Погрузившись в воспоминания, я не сразу заметил, как оказался возле коровьего озера. Стадо как раз устроило водопой, одновременно опорожняясь в прибрежные воды. Скучающий молодой пастух развалился в тени дуба, щёлкая семечки. Маленький домик с большим гаражом я нашёл быстро. Вывеска гордо гласила: «Автосервис у Лютого». В прилегающих густых зарослях громоздилась куча ржавого металлолома. Обойдя её, я зашёл в гараж.

– А, ты, – протянул знакомый механик. Он ковырялся под капотом ещё одной кучи металлолома – древнего «Москвича 408» малахитово-зелёного цвета с прогнившим кузовом. – Спиди Гонщик, копыто мне в зад!

– Здравствуйте. – Я кашлянул и демонстративно осмотрел гараж. – Как продвигается ремонт?

Лютый сплюнул и критически покачал головой:

– Карбюратор пора менять. А ещё лучше – корыто целиком.

Он рассмеялся, а я озадаченно уставился на «москвич». Не думал, что придётся уточнять.

– Это бесспорно. Но а как дела с «инфинити»?

– С какой ещё «инфинити»? – внезапно спросил механик удивлённым голосом.

Я с трудом сохранял спокойствие.

– С моей, с чьей же ещё? Или у вас в деревне каждый второй на них ездит?

Лютый отложил гаечный ключ, упёрся руками о стеллаж с инструментами и вздохнул.

– Ещё один. Сколько ты пилюль принял в эту ночь?

Я растерялся от такого вопроса. Во-первых, подобной информацией я не располагал. А во-вторых, какое это имело отношение к конкретному делу о ремонте?

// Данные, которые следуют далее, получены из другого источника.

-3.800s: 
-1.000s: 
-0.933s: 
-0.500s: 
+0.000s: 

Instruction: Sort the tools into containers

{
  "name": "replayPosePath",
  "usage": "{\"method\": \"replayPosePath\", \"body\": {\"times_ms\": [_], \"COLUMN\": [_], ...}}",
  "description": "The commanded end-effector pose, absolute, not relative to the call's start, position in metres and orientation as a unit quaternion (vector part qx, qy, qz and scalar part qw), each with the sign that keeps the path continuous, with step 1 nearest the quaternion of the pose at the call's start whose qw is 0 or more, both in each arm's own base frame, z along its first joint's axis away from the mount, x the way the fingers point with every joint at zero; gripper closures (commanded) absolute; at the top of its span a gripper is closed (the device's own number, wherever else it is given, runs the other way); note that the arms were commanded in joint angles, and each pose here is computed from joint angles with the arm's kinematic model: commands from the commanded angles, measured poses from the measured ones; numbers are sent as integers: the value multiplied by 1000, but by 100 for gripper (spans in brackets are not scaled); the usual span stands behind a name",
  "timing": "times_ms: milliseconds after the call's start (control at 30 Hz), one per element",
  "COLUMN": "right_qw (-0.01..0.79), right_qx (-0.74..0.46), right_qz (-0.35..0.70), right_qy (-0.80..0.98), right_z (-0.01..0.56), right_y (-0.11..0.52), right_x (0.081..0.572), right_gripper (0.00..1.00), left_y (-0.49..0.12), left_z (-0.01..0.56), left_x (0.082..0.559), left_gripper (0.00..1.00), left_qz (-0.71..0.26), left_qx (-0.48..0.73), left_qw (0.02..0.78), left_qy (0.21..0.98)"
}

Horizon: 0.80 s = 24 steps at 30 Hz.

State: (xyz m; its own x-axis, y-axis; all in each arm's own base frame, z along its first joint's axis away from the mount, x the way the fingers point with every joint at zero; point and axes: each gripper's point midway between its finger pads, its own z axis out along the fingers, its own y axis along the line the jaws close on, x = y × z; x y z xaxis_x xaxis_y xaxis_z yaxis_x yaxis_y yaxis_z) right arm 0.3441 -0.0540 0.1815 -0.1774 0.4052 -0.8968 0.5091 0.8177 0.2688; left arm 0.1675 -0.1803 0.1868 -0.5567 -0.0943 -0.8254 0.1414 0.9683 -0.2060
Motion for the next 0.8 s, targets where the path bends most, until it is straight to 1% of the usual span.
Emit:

– Хорошо, что тебе не приснился замок на берегу океана, который бы ты искал среди этих коров. – Механик махнул в сторону озера и усмехнулся.

– При чём здесь… – я осёкся. До меня вдруг дошло: – Хотите сказать, вы не помните моей машины? И перерезанных проводов?

Лютый невозмутимо цокнул.

– Я-то как раз всё помню. Да и как я мог забыть твою ласточку? Провозился с ней полночи!

– Да? И где же она?

Выражение лица механика не вселяло радужных надежд. Худшие опасения неминуемо подтвердились.

– Знакомься, это Зина! – Он похлопал «москвич» по крыше.

Я, как истукан, уставился на ржавое корыто, лет тридцать назад покрашенное зелёной краской.

– П… почему Зина? – на выдохе спросил я, будто именно это обстоятельство меня интересовало в первую очередь.